Work through the records that follow and return each line containing the word "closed".

Collected data entries
##############################
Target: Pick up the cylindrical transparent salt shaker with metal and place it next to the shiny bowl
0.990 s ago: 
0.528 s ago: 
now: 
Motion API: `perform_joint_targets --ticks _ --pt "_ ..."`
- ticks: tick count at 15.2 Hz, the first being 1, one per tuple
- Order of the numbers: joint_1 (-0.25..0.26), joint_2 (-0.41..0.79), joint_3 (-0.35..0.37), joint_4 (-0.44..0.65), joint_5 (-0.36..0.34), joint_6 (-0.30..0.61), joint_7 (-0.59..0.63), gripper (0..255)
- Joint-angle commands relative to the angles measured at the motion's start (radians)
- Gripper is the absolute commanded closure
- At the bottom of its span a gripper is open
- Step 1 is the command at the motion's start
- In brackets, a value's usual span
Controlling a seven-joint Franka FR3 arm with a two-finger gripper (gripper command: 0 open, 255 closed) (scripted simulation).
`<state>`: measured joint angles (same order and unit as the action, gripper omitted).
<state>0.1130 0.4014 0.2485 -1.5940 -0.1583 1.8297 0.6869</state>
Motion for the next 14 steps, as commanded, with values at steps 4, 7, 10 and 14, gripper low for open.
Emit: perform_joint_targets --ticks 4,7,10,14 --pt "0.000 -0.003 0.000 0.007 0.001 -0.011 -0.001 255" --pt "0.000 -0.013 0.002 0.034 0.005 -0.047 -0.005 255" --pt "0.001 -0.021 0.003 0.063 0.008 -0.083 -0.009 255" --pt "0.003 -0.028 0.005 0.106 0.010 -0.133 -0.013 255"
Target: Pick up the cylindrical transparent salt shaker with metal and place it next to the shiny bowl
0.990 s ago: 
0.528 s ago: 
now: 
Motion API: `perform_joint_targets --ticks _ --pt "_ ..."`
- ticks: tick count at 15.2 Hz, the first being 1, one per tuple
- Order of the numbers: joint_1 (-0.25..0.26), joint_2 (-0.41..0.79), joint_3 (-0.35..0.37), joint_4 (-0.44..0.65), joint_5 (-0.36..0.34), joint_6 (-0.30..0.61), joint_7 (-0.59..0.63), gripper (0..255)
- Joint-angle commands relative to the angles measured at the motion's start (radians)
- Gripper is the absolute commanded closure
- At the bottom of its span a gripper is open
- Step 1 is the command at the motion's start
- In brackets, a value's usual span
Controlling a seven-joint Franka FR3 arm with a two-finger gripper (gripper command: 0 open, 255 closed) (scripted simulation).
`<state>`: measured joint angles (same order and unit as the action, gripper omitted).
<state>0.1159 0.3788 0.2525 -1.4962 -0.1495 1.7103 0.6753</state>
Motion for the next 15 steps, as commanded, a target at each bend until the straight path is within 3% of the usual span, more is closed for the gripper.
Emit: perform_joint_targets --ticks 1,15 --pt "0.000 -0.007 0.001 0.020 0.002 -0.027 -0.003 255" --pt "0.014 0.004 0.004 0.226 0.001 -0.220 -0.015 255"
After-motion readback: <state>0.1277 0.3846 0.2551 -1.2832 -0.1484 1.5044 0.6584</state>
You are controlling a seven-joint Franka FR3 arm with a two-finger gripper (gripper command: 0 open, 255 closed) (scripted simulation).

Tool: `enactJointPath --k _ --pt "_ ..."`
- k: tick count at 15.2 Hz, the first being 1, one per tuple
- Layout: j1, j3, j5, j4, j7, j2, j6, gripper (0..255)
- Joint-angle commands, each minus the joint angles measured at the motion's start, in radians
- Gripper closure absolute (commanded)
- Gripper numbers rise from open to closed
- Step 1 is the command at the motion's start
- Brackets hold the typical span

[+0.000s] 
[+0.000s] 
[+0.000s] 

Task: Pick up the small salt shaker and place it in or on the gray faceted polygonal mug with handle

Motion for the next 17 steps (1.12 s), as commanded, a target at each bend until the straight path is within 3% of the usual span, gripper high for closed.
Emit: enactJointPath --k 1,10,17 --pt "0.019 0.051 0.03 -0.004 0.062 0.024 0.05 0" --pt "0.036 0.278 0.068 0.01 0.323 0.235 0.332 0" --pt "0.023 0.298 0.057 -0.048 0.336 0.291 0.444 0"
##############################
Completed task:
Controlling a seven-joint Franka FR3 arm with a two-finger gripper (gripper command: 0 open, 255 closed) (scripted simulation).
Controlling a seven-joint Franka FR3 arm with a two-finger gripper (gripper command: 0 open, 255 closed) (scripted simulation).
Motion for the next 15 steps, as commanded, a target at each bend until the straight path is within 3% of the usual span, more is closed for the gripper.
You are controlling a seven-joint Franka FR3 arm with a two-finger gripper (gripper command: 0 open, 255 closed) (scripted simulation).
- Gripper numbers rise from open to closed
Motion for the next 17 steps (1.12 s), as commanded, a target at each bend until the straight path is within 3% of the usual span, gripper high for closed.

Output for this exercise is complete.